Le second problème engendré par le cliché d’un rattrapage nécessaire de la liberté politique par la liberté économique est que la liberté politique se voit progressivement restreinte au sein de la société toute entière, à mesure que l’ANC avance progressivement vers une confusion de plus en plus autoritaire entre le parti et l’État. Le recul progressif de l’état de droit, l’usage de la corruption comme outil de parrainage au sein du parti, le financement opaque de ce dernier, et ses abus de position éhontés pour protéger ses intérêts propres : tout ceci conduit à un déclin progressif de la liberté politique dans son ensemble. La démocratie libérale repose sur la supposition selon laquelle les partis représentent des intérêts différents existant au sein de l’électorat, mais la vérité est que l’ANC est devenu une organisation avec ses propres intérêts.

Et, évidemment, la liberté ne se limite pas au droit de s’organiser, ni aux menaces dont elle est la cible de la part des élites politiques. Le virage généralisé vers un conservatisme social empreint de sexisme, d’homophobie, de chauvinisme ethnique et de xénophobie est une véritable atteinte aux principes si difficilement établis qui affirment, au moins en principe, l’égalité et la sainteté de tout individu.

Mais les freins à la liberté politique ne sont pas seulement dus à notre échec à maintenir les principes de la démocratie constitutionnelle. Toutes les protections constitutionnelles de la liberté politique doivent être défendues, mais, à elles seules, elles ne sont pas suffisantes. Les démocraties libérales sont clairement préférables à des États autoritaires, mais elles ont tendance à privilégier les riches et les puissants. Les mécanismes de financement du parti, les moyens par lesquels les intérêts des élites sont en mesure d’influencer les décideurs politiques, le remplacement des organisations populaires par une société civile professionnalisée et le fait que le système légal est si profondément marchandisé, voilà quelques exemples démontrant que les démocraties libérales ont, enracinées en elles, un parti pris pour les riches.

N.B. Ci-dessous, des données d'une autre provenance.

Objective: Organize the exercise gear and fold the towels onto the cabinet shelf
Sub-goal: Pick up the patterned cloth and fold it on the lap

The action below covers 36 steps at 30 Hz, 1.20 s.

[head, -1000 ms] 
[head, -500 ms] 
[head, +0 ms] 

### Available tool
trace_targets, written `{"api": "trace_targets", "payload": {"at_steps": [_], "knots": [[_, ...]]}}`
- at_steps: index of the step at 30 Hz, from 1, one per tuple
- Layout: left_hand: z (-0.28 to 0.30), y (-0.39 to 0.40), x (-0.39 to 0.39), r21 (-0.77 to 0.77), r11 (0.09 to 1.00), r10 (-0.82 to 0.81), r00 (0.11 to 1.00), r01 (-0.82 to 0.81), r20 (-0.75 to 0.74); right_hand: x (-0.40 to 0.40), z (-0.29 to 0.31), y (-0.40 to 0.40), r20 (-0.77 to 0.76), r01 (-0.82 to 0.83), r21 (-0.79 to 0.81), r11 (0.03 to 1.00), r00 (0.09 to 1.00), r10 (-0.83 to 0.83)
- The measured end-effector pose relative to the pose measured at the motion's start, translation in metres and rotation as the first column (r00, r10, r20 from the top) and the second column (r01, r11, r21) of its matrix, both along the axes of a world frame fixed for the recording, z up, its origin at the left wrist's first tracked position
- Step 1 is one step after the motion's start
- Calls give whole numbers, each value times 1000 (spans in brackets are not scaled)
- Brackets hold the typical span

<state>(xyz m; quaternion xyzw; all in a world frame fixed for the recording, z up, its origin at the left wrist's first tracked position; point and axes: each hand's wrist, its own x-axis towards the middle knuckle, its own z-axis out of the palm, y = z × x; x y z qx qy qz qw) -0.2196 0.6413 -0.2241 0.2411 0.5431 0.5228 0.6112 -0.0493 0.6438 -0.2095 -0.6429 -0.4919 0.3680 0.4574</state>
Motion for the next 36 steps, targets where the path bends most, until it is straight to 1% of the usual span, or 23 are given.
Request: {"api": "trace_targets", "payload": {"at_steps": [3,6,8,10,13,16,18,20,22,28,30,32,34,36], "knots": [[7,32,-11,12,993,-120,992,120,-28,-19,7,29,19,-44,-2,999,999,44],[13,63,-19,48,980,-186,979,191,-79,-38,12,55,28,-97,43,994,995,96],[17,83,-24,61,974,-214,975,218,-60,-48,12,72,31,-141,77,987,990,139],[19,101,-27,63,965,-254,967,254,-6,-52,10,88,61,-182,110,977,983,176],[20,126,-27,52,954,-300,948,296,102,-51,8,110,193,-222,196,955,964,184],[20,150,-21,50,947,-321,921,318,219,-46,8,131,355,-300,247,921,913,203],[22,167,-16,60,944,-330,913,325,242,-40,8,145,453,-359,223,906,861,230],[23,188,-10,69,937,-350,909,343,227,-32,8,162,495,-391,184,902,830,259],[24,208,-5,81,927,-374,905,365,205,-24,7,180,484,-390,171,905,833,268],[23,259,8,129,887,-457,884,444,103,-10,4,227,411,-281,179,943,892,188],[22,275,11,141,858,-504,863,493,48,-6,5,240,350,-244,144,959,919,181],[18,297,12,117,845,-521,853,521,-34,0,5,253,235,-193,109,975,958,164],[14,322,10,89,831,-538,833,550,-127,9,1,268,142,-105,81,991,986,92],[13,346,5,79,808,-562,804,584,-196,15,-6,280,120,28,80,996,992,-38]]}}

Le seul moyen de réduire ce parti pris structurel est de soutenir une organisation populaire qui soit en mesure de permettre aux personnes ordinaires de commencer à soumettre la classe politique à la volonté du peuple. Ce genre d’organisation populaire peut, ou non, prendre la forme d’une contestation des élections, mais elle aura certainement à résister à toutes les tentatives de limiter la liberté politique à l’élection de représentants à travers une discipline de parti hiérarchique. Au contraire, si l’organisation populaire doit avoir une chance de créer un changement structurel dans les relations de pouvoir, elle doit être une pratique continue de la liberté, enracinée dans les vies ordinaires des gens ordinaires. Une fois cet objectif atteint, même partiellement, il devient possible pour de réarrimer le champ économique au sein du champ social avec, pour résultat, que la liberté politique puisse commencer à engendrer une réelle liberté économique.

Ces dernières années, il y a eu des expériences importantes mais hautement contestées de pratiques démocratiques populaires dans des pays comme Haïti ou la Bolivie. L’une des plus grandes tragédies de notre pays est que l’ANC a choisi de répondre par la répression plutôt que par l’encouragement à des expérimentations similaires ayant eu lieu chez nous, mais à beaucoup plus petite échelle. Tout parti ou organisation politique qui n’encourage pas les personnes opprimées à s’organiser entre elles, et dans leur intérêt, est un ennemi de la liberté.